- Required work: Start at the line below containing "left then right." and stop at the line containing "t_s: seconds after". Repeat every line of that stretch exactly, and nothing outside it.

---------- Given records ----------

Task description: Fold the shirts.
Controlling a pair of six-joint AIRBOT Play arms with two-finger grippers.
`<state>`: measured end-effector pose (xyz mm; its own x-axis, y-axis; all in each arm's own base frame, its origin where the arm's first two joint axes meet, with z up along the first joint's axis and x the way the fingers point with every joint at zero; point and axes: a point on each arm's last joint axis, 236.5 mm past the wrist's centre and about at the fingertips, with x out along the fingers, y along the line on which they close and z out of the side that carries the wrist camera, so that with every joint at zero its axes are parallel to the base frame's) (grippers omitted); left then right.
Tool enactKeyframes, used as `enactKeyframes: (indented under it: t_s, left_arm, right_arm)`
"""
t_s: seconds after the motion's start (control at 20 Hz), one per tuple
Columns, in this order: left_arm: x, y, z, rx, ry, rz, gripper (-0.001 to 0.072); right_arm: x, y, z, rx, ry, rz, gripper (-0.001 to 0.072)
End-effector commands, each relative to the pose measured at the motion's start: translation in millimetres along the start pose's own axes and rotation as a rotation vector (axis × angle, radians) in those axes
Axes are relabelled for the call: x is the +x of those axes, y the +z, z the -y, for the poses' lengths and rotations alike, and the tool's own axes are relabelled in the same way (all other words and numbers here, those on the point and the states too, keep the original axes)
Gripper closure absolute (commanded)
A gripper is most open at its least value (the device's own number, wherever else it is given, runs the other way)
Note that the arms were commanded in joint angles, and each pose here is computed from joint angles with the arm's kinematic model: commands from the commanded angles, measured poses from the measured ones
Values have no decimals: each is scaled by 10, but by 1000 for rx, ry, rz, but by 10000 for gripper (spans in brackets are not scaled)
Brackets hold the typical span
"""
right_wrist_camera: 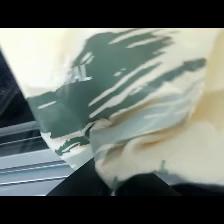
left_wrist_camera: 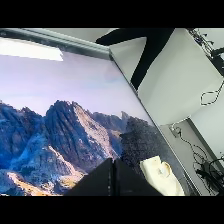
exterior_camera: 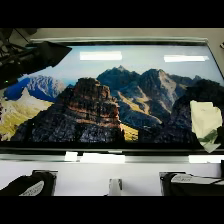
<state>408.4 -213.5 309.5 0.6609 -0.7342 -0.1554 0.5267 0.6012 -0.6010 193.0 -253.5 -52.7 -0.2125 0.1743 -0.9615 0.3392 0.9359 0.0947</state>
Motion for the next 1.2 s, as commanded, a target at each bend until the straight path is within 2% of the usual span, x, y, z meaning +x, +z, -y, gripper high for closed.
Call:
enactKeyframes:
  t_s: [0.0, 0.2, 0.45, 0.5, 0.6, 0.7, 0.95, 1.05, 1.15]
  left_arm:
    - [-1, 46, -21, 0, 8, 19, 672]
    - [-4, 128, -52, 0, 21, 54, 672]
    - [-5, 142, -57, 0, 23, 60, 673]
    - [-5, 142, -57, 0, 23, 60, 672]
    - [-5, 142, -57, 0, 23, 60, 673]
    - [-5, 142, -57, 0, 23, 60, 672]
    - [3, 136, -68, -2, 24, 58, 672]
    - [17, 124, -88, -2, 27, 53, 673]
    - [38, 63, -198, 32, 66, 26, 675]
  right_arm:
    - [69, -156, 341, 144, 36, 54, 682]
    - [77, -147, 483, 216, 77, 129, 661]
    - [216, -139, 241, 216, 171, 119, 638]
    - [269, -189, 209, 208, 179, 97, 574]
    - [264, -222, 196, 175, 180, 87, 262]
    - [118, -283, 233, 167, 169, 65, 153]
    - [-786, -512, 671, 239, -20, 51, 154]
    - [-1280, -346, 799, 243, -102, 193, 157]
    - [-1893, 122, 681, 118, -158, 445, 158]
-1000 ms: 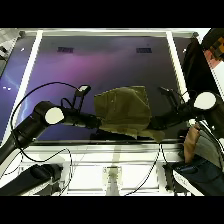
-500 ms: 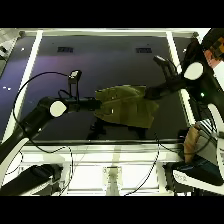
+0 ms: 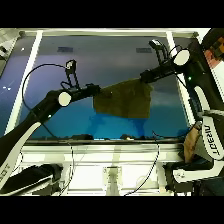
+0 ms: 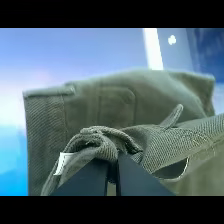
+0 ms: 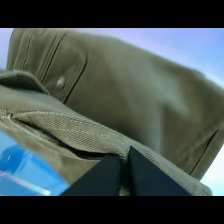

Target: Fold the clothes and pants, and hang the long-sleeved shirts on hangers.

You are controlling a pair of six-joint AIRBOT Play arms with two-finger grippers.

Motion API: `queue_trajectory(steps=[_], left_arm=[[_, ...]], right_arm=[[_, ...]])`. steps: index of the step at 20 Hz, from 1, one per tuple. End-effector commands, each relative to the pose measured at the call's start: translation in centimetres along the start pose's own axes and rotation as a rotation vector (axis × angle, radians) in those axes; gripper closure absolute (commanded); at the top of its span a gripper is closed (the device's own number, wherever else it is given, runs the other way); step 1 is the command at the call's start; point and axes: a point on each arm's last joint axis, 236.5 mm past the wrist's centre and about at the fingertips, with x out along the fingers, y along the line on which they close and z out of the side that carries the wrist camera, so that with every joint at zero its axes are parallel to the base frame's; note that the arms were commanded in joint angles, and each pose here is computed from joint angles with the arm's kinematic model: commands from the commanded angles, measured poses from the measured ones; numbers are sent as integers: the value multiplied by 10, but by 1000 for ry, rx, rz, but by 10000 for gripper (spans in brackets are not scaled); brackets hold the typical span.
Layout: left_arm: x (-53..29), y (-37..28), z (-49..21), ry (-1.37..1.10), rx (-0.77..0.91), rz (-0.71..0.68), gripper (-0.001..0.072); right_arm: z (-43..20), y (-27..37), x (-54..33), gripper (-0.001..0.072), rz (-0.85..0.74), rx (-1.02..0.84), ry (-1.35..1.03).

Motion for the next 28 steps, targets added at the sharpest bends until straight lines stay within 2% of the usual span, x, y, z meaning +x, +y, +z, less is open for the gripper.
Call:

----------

- Result for this task:
`<state>`: measured end-effector pose (xyz mm; its own x-axis, y-axis; all in each arm's own base frame, its origin where the arm's first two joint axes meet, with z up along the first joint's axis and x the way the fingers point with every joint at zero; point and axes: a point on each arm's last joint axis, 236.5 mm past the wrist's centre and about at the fingertips, with x out along the fingers, y along the line on which they close and z out of the side that carries the wrist camera, so that with every joint at zero its axes are parallel to the base frame's) (grippers omitted); left then right.
Tool enactKeyframes, used as `enactKeyframes: (indented under it: t_s, left_arm, right_arm)`
"""
t_s: seconds after the motion's start (control at 20 Hz), one per tuple

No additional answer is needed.